MySQL Error Guide: 'ERROR 1236 (HY000)' Got Fatal Error 1236 From Source When Reading Binlog
Fix MySQL replication ERROR 1236 Got fatal error 1236 from source: purged binlogs, missing GTIDs, corrupt binary logs, and binlog position drift on replicas.
- #mysql
- #troubleshooting
- #errors
- #replication
Exact Error Message
Last_IO_Error: Got fatal error 1236 from source when reading data from binary log:
'Could not find first log file name in binary log index on source'
A GTID-based variant reports missing transactions the source has already purged:
Last_IO_Error: Got fatal error 1236 from source when reading data from binary log:
'Cannot replicate because the source purged required binary logs.'
What the Error Means
ERROR 1236 is raised on the replica’s I/O thread when it asks the source (master) for binary-log events and the source cannot provide them. The replica tracks where it left off — either a binlog file + position, or a GTID set — and requests the next events. If the source has purged, rotated away, renamed, or corrupted the binlog the replica needs, or if the requested position does not exist, the source returns fatal error 1236 and the replica’s I/O thread stops.

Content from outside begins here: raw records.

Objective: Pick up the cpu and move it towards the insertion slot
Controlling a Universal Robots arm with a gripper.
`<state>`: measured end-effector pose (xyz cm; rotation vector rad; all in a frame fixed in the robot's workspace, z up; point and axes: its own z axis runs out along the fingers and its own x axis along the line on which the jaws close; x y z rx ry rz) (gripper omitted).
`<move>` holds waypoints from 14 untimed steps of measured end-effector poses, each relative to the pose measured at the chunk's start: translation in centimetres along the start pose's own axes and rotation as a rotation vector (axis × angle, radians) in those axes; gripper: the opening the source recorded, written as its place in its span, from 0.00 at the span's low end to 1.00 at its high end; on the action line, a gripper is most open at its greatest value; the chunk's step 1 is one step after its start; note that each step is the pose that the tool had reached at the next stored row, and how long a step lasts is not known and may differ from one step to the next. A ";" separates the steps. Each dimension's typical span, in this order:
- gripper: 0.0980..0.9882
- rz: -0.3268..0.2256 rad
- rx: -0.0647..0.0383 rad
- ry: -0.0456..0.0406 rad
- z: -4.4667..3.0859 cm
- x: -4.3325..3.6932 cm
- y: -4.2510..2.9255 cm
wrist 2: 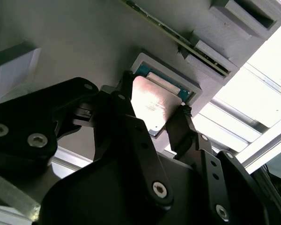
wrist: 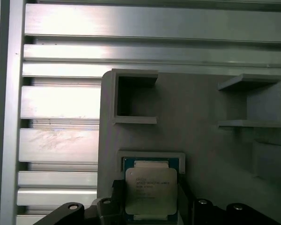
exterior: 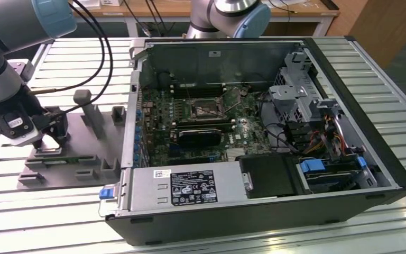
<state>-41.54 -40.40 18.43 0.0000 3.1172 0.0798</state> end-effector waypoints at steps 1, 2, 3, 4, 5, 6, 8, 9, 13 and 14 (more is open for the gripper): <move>0.49 0.000 0.000 0.0000 0.00 0.00 0.00; 0.49 0.000 0.000 -0.0001 0.00 0.00 0.00; 0.49 0.000 0.000 -0.0001 0.01 0.00 0.00; 0.49 0.000 0.000 -0.0002 -0.02 0.00 0.00; 0.49 0.000 0.000 -0.0007 -0.12 -0.01 0.01; 0.49 0.000 0.000 -0.0006 -0.30 -0.01 0.02; 0.49 0.000 0.000 -0.0001 -0.80 -0.02 0.04; 0.49 0.000 0.000 -0.0002 -1.07 -0.03 0.06; 0.49 0.000 0.000 -0.0001 -2.13 -0.05 0.11; 0.49 0.000 0.000 -0.0002 -2.38 -0.06 0.12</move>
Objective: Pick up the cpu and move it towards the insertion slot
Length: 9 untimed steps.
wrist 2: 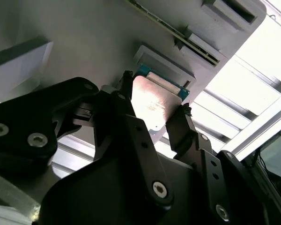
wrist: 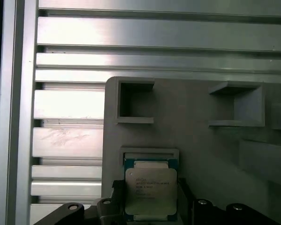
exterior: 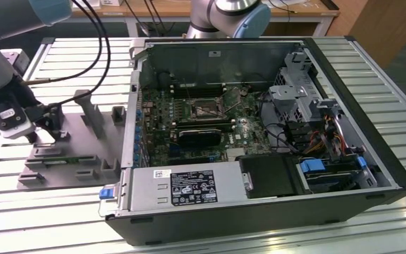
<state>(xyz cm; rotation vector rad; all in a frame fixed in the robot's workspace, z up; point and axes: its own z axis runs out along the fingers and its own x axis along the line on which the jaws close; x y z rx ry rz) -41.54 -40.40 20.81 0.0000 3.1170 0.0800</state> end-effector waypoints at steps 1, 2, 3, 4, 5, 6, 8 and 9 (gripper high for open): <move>0.49 0.000 0.000 -0.0001 -0.28 -0.01 0.02; 0.49 0.000 0.000 -0.0001 -0.54 -0.01 0.03; 0.49 0.000 0.000 -0.0001 -0.81 -0.02 0.04; 0.49 0.000 0.000 -0.0001 -1.09 -0.02 0.06; 0.49 0.000 0.000 -0.0002 -1.40 -0.03 0.07; 0.49 0.000 0.000 -0.0002 -1.71 -0.04 0.09; 0.49 0.000 0.000 -0.0004 -2.34 -0.06 0.12; 0.49 0.000 0.000 -0.0005 -2.64 -0.06 0.14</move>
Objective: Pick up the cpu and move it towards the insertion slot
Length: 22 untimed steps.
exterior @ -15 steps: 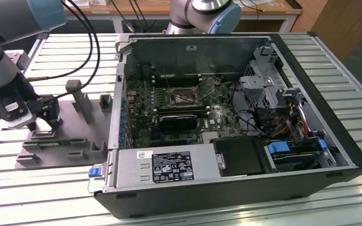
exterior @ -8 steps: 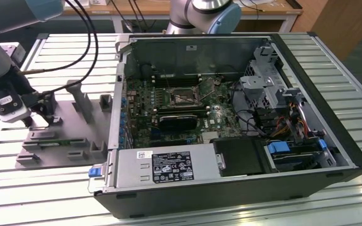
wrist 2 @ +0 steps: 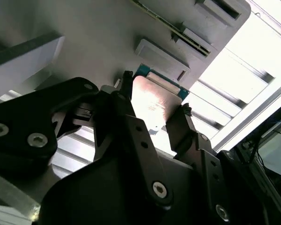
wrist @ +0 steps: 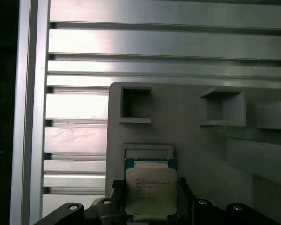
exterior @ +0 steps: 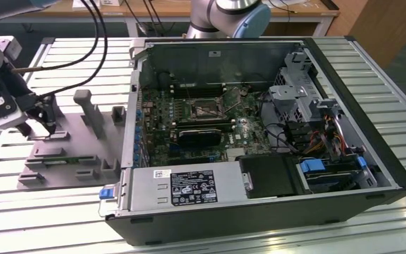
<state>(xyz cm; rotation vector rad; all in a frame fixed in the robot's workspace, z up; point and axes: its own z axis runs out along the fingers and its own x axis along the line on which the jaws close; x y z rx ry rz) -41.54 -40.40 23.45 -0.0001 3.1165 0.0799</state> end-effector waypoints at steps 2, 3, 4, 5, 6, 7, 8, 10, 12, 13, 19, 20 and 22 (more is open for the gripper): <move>0.49 0.000 0.000 -0.0004 -0.60 -0.01 0.03; 0.49 0.000 0.000 -0.0005 -0.91 -0.02 0.05; 0.49 0.000 0.000 -0.0006 -1.25 -0.03 0.06; 0.49 0.000 0.000 -0.0007 -1.55 -0.04 0.08; 0.49 0.000 0.000 -0.0008 -1.82 -0.05 0.09; 0.49 0.000 0.000 -0.0007 -2.09 -0.05 0.11; 0.49 0.000 0.000 -0.0007 -2.35 -0.06 0.12; 0.49 0.000 0.000 -0.0009 -2.95 -0.07 0.15; 0.49 0.000 0.000 -0.0016 -3.62 -0.09 0.18; 0.49 0.000 0.000 -0.0023 -3.99 -0.10 0.20; 0.49 0.000 0.000 -0.0067 -5.97 -0.14 0.30; 0.49 0.000 0.000 -0.0082 -6.27 -0.15 0.32; 0.49 -0.001 0.000 -0.0109 -6.87 -0.17 0.35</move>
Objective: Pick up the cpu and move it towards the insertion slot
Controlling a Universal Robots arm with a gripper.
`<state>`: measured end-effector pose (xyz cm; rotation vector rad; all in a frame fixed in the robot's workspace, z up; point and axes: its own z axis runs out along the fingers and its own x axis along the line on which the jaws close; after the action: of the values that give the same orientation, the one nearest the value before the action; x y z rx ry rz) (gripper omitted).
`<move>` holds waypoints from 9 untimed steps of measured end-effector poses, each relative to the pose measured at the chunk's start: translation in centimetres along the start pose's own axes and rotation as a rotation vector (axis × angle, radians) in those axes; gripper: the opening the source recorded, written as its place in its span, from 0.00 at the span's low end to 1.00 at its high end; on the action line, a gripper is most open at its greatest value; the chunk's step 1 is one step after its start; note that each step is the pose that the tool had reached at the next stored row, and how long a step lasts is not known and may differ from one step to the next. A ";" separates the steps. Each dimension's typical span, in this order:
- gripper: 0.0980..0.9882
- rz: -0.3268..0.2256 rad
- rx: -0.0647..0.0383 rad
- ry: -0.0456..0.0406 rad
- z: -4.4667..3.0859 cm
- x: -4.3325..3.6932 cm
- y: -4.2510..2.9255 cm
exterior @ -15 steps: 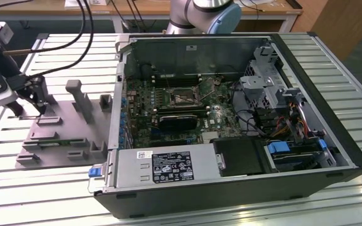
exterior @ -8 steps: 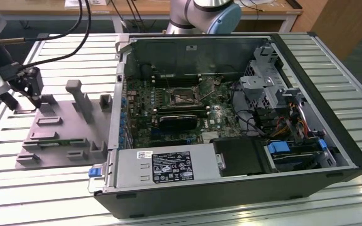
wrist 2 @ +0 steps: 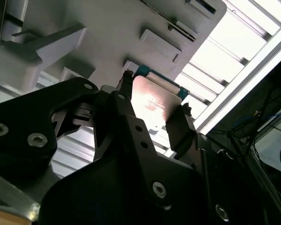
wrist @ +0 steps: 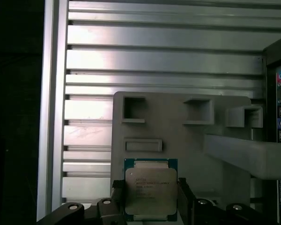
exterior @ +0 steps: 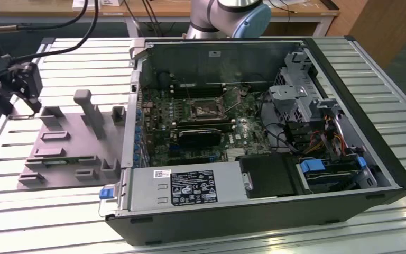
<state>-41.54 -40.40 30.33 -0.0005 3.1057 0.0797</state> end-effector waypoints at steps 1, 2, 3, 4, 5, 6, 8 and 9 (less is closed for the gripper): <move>0.49 0.000 0.000 -0.0011 -0.33 -0.01 0.02; 0.49 0.000 0.000 -0.0019 -0.67 -0.02 0.03; 0.49 0.000 0.000 -0.0029 -1.01 -0.03 0.05; 0.49 0.000 0.000 -0.0042 -1.34 -0.05 0.07; 0.49 0.000 0.000 -0.0055 -1.67 -0.06 0.09; 0.49 0.000 0.000 -0.0069 -2.03 -0.07 0.11; 0.49 0.000 0.000 -0.0097 -2.69 -0.09 0.14; 0.49 -0.001 0.000 -0.0111 -3.02 -0.10 0.16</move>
<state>-41.54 -40.40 33.36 -0.0009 3.0946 0.0794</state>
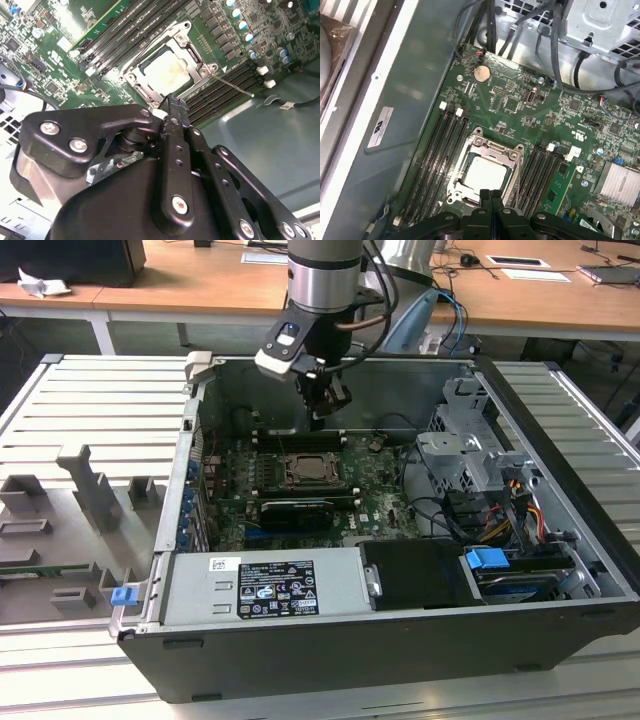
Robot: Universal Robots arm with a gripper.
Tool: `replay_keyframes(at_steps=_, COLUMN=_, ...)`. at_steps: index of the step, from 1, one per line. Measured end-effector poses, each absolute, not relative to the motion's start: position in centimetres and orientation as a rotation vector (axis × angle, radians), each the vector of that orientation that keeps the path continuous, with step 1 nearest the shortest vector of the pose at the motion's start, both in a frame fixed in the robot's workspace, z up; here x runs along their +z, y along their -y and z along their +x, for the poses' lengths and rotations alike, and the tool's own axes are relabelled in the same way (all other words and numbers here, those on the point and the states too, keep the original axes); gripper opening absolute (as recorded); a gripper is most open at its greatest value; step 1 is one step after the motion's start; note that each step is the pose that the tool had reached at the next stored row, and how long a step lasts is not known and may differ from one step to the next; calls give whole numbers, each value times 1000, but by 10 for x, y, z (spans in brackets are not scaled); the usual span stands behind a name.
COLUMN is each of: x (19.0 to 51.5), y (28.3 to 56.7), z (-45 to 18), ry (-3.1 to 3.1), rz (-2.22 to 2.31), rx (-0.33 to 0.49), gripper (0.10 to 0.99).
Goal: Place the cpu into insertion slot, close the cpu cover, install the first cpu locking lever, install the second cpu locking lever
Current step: 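Install the first cpu locking lever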
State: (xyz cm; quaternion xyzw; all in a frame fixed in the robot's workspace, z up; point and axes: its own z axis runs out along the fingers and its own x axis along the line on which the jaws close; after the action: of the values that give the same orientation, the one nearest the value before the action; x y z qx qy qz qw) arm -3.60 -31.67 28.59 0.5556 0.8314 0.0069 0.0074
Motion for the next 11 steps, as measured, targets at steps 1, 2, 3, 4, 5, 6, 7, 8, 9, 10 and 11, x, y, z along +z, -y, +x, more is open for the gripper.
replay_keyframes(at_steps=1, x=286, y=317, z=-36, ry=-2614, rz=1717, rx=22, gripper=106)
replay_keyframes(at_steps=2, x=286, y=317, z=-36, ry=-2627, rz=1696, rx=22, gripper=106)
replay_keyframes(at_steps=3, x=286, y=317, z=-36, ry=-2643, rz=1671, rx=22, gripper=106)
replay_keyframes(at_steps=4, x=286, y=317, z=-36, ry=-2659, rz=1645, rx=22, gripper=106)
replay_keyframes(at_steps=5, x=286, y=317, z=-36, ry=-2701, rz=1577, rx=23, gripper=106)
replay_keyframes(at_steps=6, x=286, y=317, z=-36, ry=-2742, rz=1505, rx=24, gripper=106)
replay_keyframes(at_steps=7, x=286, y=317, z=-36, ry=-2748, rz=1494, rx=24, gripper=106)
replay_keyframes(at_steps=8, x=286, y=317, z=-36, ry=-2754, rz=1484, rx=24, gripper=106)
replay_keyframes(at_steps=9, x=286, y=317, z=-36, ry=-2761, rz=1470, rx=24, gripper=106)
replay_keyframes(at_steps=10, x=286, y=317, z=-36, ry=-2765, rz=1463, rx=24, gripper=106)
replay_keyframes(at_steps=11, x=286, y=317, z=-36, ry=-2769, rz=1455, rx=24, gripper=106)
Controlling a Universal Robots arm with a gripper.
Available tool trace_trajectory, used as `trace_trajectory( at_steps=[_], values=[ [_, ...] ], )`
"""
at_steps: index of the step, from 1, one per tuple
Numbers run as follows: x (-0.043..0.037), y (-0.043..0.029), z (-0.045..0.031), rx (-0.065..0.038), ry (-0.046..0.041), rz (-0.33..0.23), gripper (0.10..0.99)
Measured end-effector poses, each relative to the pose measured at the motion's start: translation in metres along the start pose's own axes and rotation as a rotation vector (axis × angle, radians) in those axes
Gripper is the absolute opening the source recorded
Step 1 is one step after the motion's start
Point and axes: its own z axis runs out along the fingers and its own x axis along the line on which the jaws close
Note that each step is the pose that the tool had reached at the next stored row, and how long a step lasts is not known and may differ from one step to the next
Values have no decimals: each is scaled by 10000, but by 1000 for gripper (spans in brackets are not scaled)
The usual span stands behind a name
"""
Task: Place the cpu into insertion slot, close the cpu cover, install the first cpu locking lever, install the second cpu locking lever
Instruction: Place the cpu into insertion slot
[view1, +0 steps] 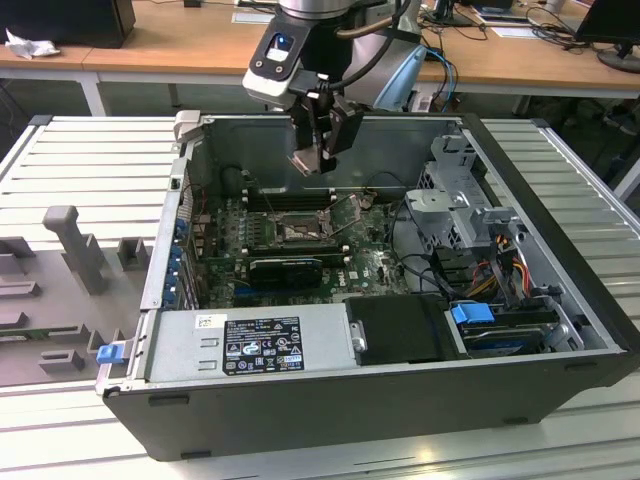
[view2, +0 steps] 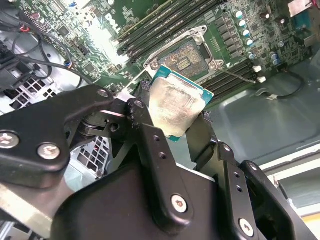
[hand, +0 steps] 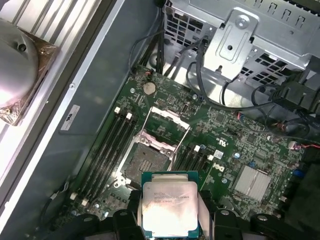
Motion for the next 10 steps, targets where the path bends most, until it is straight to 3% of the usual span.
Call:
trace_trajectory(
  at_steps=[10],
  values=[
    [-2,-3,51,37,-66,155,533]
  ],
)
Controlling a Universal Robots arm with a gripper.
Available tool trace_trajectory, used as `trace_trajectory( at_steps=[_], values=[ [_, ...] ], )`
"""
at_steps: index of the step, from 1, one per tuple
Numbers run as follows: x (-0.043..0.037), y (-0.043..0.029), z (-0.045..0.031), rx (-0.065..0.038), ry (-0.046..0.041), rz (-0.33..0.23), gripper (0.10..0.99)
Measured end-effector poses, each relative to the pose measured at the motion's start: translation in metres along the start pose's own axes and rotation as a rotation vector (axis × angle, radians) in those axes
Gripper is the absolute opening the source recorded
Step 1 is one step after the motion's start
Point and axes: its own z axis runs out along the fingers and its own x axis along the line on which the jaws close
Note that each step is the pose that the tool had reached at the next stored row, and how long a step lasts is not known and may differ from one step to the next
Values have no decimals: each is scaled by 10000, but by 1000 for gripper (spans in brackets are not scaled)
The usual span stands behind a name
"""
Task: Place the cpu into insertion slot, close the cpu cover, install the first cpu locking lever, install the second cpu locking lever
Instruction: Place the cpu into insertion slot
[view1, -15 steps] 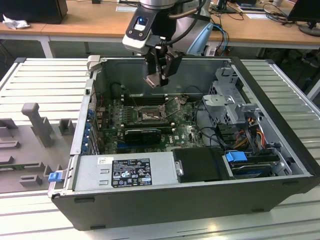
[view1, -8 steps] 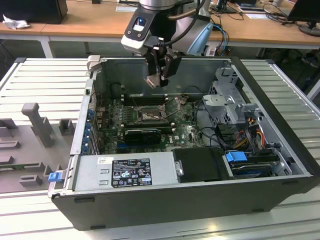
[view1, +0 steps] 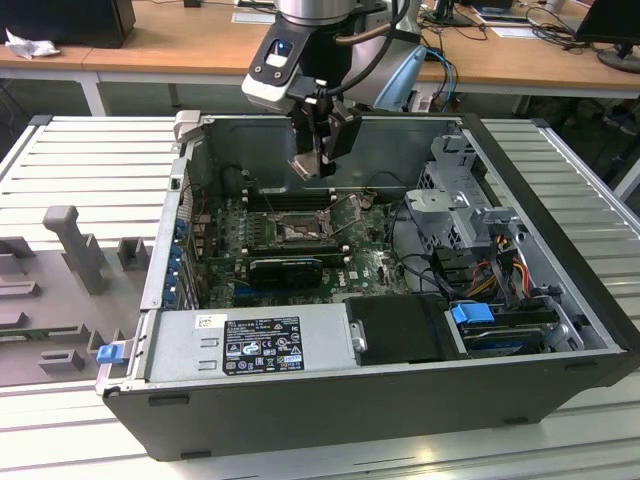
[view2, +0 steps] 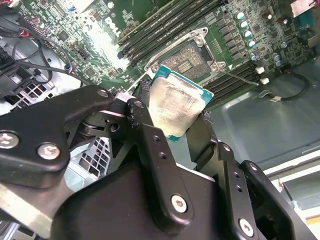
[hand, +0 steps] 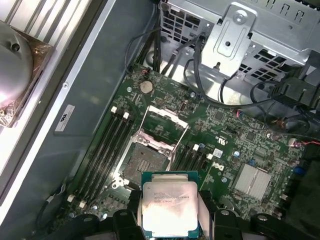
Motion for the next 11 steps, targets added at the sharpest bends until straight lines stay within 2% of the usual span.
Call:
trace_trajectory(
  at_steps=[11],
  values=[
    [0,-1,9,-8,-50,591,533]
  ],
)
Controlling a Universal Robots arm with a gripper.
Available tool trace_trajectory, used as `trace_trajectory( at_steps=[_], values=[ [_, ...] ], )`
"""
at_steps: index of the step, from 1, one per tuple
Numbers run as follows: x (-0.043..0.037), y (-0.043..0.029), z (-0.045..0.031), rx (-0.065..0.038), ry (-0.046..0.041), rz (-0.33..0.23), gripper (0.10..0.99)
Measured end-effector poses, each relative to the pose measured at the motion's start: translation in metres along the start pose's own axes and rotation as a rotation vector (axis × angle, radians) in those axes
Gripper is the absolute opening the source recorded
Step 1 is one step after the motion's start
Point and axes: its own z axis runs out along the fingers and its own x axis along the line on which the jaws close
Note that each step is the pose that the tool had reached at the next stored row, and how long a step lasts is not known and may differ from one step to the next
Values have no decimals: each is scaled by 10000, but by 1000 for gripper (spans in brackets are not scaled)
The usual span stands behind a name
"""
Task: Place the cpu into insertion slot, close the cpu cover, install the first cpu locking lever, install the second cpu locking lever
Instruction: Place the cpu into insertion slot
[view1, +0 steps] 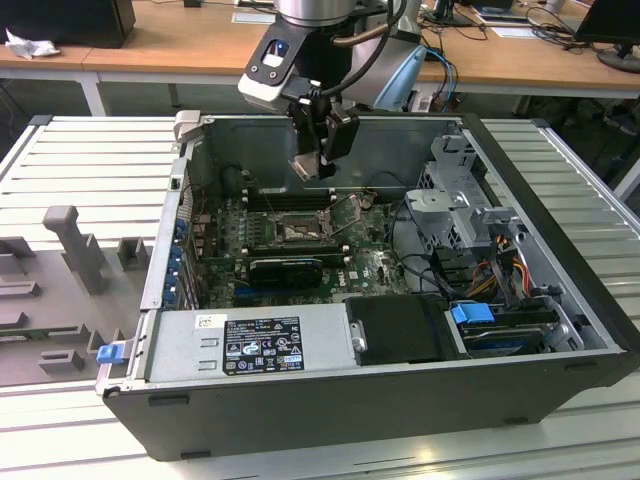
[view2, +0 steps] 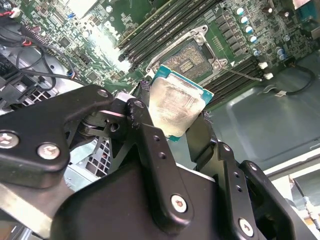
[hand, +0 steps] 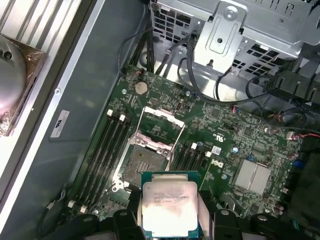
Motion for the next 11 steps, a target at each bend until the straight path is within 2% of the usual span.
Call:
trace_trajectory(
  at_steps=[11],
  values=[
    [0,-1,9,-8,-48,580,533]
  ],
)
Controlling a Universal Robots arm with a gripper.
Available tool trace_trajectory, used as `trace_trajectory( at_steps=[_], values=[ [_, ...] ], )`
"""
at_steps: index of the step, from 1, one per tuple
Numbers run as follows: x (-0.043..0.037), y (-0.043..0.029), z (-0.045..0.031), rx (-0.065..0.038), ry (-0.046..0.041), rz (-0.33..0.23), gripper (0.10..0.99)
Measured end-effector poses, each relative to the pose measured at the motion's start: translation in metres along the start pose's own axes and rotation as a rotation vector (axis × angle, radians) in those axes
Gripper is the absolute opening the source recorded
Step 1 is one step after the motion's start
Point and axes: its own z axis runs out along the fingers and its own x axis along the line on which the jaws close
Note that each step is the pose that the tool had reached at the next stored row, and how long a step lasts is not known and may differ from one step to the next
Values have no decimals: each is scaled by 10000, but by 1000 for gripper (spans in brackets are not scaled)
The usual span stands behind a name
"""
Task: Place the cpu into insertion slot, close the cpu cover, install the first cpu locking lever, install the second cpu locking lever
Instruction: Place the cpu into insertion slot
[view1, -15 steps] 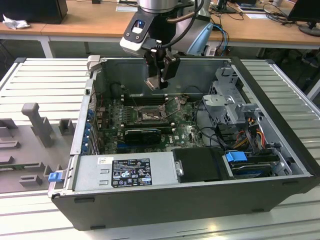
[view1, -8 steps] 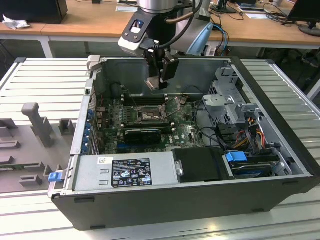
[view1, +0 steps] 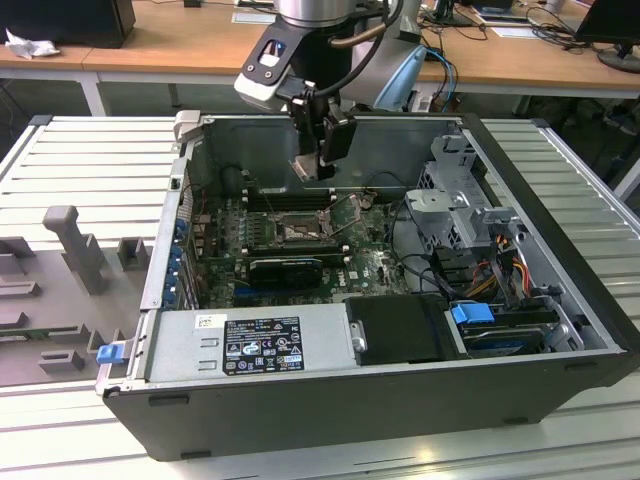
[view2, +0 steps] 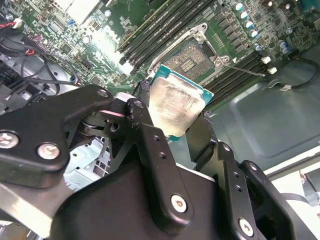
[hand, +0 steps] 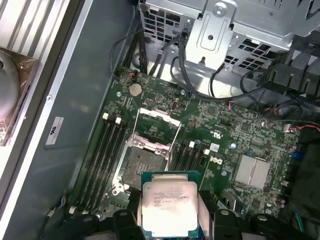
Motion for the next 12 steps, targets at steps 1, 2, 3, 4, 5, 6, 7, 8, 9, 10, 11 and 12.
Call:
trace_trajectory(
  at_steps=[1,2,3,4,5,6,7,8,9,10,11,12],
  values=[
    [0,0,1,-1,-4,53,533],
    [0,0,1,-1,-7,87,533],
    [0,0,1,-1,-11,123,533],
    [0,0,2,-2,-14,166,533],
    [0,0,2,-2,-17,199,533],
    [0,0,2,-4,-22,261,533],
    [0,0,3,-5,-28,327,533],
    [0,0,3,-6,-33,396,533],
    [0,0,4,-7,-42,503,533],
    [0,-1,5,-11,-63,755,533],
    [0,0,6,-14,-86,1030,533],
    [0,-1,7,-17,-102,1227,533]
  ],
)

Replication halts: the SQL thread may keep applying already-fetched events, but no new events arrive. The data on the replica falls behind and will not catch up until the replica is repointed to a position the source still has, or re-seeded.
Common Causes
- The source purged binary logs (via
expire_logs_days/binlog_expire_logs_secondsorPURGE BINARY LOGS) that the replica still needed, often after the replica was offline. - A GTID gap: transactions the replica needs were purged, so its
gtid_executedcannot be reconciled with the source’s available logs. - The replica points at a binlog file/position that does not exist on the source (manual misconfiguration).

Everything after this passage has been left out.